Weird Graphics Problem (TDR)

SpetsnazBeaver

Honorable
Mar 25, 2015
142
0
10,680
Hi guys. So 2 years ago I built a new PC from scratch with a GTX660, an i7 4790k and 16GB RAM. I have since been plagued with a TDR issue whenever I play any game; eventually, it will crash, I will get a "driver failed and restarted" message, the resolution will decrease from 1080p, the mouse cursor will start moving in laggy jolts and even disappear and I need to disable and re-enable the GPU in Device Manager to get back to smooth desktop operation. It got so bad that I gave up on fixing it but here I am again, trying to fix this once and for all.

Please help. I have tried wiping the drivers clean (including deleting NVIDIA files and registry), changing the power settings in nvidia panel and windows power options and adding a TdrDelay key with value = 8. That didn't help.
 
Solution


Your GPU temps could be showing stable, however the VRM's (voltage regulator modules) could be overheating which are not monitored. If these die...then your GPU dies with them.

Off the top of my head, I would say TDR errors can come from bad power being supplied to the GPU, bad drivers, or a failing GPU.

Easiest to test should be drivers. Go back a year or more, to before you started getting TDR errors, and use a driver release from that time.

Next, if possible, swap in a known good power supply.

Finally, the card may be aging badly and in need of RMA work or outright replacement.
 

SpetsnazBeaver

Honorable
Mar 25, 2015
142
0
10,680
I don't know how to verify this but I doubt the PSU is an issue. I'm running an 850W EVGA B2 Bronze power supply..

There was no time when I didn't have TDR errors. I built the PC 2 years ago and immediately had the issue come up so there was no stable driver to go with.

There was one issue that came up when I was assembling the PC back then. When I installed the CPU cooler it peeled off the material around the mounting holes on the MOBO (Gigabyte Gaming 5) which caused the metal mount to short wires going to the RAM slots, making me lose a channel. This was quickly fixed by putting in a rubber washer to stop the shorting and both sticks work.
 
The GTX 660 was old 2 years ago, so going back in time, driver wise for such a card would be looking at drivers from say, 2013 or so. The 7xx series were released in the 2013 time frame, so the 6xx series cards would have been nearing any significant driver improvements being worked on before 2014.
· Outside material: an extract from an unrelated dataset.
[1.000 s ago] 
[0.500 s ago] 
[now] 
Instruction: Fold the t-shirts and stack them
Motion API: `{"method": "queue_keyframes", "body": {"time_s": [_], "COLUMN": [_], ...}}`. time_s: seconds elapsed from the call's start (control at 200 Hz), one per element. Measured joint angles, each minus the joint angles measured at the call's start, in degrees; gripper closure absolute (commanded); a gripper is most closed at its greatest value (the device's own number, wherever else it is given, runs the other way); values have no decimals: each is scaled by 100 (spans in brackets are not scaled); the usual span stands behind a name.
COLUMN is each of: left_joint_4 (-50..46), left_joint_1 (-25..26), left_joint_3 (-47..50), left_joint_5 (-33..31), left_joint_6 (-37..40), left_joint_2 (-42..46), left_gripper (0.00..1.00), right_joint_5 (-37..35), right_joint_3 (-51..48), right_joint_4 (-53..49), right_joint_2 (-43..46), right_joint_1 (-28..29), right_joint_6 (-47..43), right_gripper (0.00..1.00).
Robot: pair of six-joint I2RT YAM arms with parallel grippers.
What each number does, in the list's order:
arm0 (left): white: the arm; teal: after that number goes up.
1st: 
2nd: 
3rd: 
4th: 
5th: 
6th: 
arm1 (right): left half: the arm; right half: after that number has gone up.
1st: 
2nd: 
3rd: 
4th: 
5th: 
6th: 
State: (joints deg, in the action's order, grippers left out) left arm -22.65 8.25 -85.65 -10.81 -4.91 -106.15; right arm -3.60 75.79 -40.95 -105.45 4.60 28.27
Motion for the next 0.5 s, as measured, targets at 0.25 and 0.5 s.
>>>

The issue with power supplies is not always the amount of power, but actually the quality of the power being delivered to your GPU. Some power supplies are incapable of stable output when the 12 V rail, the one your GPU is being fed from, is being hammered on for bursts of high amperage draw. The power draw of video cards goes up and down depending on the scene demands in games you are playing.

Here is a great, in-depth thread where a lot of potential issues and solutions are offered for TDR errors:

https://answers.microsoft.com/en-us/windows/forum/windows_8-update/video-tdr-failure/bb314f70-827d-4b07-a172-1d76de1b51e6
 
The damage to the motherboard could be the cause. A great place to start with that would be extensive memory tests.

Run the tests overnight or longer, unless you get errors, at which point there's no need to continue testing.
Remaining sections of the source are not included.